Data block —

━━━━━━━━━━━━━━━━━━━━━━━━━━━━━━

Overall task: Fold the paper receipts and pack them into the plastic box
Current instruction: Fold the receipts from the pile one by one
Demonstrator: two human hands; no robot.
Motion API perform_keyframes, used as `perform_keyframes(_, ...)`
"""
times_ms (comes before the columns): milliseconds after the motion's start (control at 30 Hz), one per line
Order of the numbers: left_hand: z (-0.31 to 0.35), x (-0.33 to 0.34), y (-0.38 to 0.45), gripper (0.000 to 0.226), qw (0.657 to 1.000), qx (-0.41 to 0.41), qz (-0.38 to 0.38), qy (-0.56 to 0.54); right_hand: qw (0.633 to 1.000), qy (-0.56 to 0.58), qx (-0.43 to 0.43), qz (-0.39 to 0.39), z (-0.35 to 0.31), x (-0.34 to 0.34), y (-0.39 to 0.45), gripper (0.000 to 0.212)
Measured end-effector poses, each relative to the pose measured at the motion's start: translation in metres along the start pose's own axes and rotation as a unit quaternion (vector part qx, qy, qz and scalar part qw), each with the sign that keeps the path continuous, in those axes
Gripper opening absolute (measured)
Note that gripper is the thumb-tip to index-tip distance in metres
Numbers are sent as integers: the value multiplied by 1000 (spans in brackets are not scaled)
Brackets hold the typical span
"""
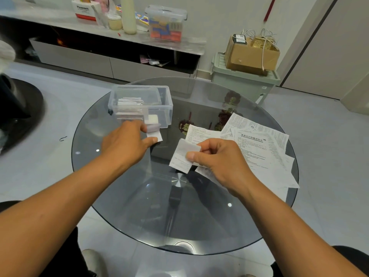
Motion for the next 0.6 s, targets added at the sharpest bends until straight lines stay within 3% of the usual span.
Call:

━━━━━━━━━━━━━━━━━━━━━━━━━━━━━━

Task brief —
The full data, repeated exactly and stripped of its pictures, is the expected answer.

Exercise result —
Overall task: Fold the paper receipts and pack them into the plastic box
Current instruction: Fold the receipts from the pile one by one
Demonstrator: two human hands; no robot.
Motion API perform_keyframes, used as `perform_keyframes(_, ...)`
"""
times_ms (comes before the columns): milliseconds after the motion's start (control at 30 Hz), one per line
Order of the numbers: left_hand: z (-0.31 to 0.35), x (-0.33 to 0.34), y (-0.38 to 0.45), gripper (0.000 to 0.226), qw (0.657 to 1.000), qx (-0.41 to 0.41), qz (-0.38 to 0.38), qy (-0.56 to 0.54); right_hand: qw (0.633 to 1.000), qy (-0.56 to 0.58), qx (-0.43 to 0.43), qz (-0.39 to 0.39), z (-0.35 to 0.31), x (-0.34 to 0.34), y (-0.39 to 0.45), gripper (0.000 to 0.212)
Measured end-effector poses, each relative to the pose measured at the motion's start: translation in metres along the start pose's own axes and rotation as a unit quaternion (vector part qx, qy, qz and scalar part qw), each with the sign that keeps the path continuous, in those axes
Gripper opening absolute (measured)
Note that gripper is the thumb-tip to index-tip distance in metres
Numbers are sent as integers: the value multiplied by 1000 (spans in brackets are not scaled)
Brackets hold the typical span
"""
Motion for the next 0.6 s, targets added at the sharpest bends until straight lines stay within 3% of the usual span.
Call:

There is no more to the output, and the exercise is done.